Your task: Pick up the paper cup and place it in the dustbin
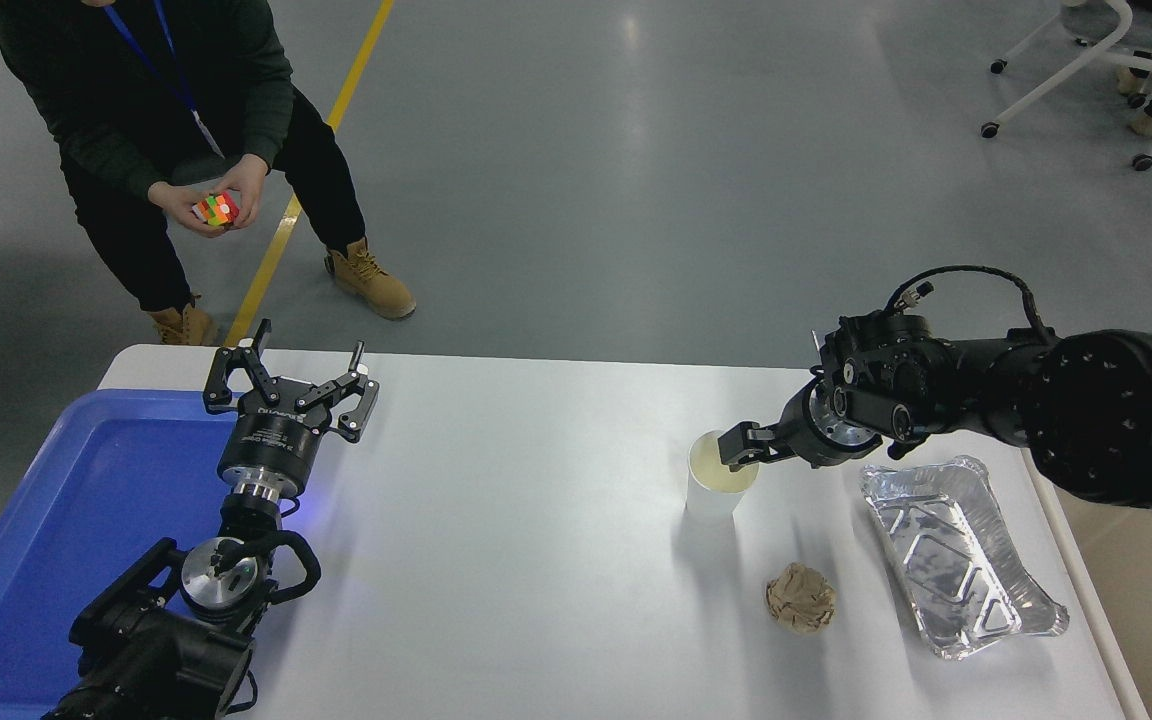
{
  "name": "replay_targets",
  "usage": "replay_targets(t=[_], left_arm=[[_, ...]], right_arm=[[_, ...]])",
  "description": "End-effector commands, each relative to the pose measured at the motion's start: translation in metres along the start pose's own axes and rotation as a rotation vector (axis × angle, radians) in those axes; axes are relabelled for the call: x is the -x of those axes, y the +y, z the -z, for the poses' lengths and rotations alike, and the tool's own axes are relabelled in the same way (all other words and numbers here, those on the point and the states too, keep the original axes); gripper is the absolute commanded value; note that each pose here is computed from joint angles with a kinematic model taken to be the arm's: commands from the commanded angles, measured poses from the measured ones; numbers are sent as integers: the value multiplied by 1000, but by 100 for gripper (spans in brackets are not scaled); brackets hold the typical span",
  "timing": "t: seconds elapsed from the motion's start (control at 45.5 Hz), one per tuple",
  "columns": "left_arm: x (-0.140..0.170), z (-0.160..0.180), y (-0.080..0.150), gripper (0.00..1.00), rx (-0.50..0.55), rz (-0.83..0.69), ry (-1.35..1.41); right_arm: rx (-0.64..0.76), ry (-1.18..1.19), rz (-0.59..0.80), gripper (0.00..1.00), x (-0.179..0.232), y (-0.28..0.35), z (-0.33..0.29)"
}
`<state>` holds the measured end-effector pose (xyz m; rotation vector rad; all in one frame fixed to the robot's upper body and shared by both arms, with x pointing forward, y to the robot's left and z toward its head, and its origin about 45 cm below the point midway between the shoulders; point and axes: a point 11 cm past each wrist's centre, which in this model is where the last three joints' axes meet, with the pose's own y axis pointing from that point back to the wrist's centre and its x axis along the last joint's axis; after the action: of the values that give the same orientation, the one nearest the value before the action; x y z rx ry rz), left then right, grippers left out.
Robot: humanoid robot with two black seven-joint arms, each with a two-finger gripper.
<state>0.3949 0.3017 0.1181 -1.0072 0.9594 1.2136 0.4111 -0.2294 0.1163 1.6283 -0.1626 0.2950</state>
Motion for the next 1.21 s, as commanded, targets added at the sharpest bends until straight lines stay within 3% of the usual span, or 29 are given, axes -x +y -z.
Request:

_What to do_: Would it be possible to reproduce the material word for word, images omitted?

_Answer section_:
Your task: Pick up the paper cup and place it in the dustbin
{
  "name": "replay_targets",
  "usage": "replay_targets(t=[_], left_arm=[[_, ...]], right_arm=[[_, ...]])",
  "description": "End-effector commands, each relative to the pose measured at the motion's start: translation in metres along the start pose's own axes and rotation as a rotation vector (axis × angle, radians) in those axes; axes are relabelled for the call: x is the -x of those axes, y the +y, z the -z, for the poses' lengths and rotations alike, and the tool's own axes are relabelled in the same way (all other words and numbers here, those on the point and the states too, keep the original axes); gripper is the absolute commanded value; note that each pose here is computed from joint angles with a kinematic model taken to be the arm's: commands from the commanded angles, measured poses from the measured ones; numbers are sent as integers: the value multiplied by 1000, but by 100 for gripper (spans in brackets are not scaled); brackets hold the typical span",
  "timing": "t: seconds elapsed from the motion's start (control at 45.5 Hz), one per tuple",
  "columns": "left_arm: x (-0.140..0.170), z (-0.160..0.180), y (-0.080..0.150), gripper (0.00..1.00), rx (-0.50..0.55), rz (-0.83..0.69), ry (-1.35..1.41); right_arm: rx (-0.64..0.76), ry (-1.18..1.19), rz (-0.59..0.80), gripper (0.00..1.00), x (-0.179..0.232), y (-0.28..0.35), z (-0.33..0.29)"
}
`<state>` holds the measured end-effector pose (xyz m; rotation vector rad; all in one frame fixed to the robot's upper body and shared by both arms, with x pointing forward, y to the robot's left and z toward its head, and its origin about 45 cm below the point midway between the shoulders; point and axes: a point 11 cm past each wrist's centre, which in this model is where the last three joints' axes meet, with the pose's own y axis pointing from that point back to the wrist's centre and its x axis along the last joint's axis; after the action: of the values that give the same orientation, the one nearest the value before the action; x y z rx ry rz), left then right, grippers left out.
Robot: humanoid robot with two black seven-joint arms, each with a two-finger gripper.
<state>0.3949 0.3017 0.1181 -1.0072 0.9594 1.2136 0.4111 -0.2294 0.1163 1.6283 -0.1626 0.2950</state>
Motion for the next 1.21 s, as commanded, targets added at the sharpest bends until straight lines stay within 3% of the usual span, or 29 are given, axes -x +y -z.
Request:

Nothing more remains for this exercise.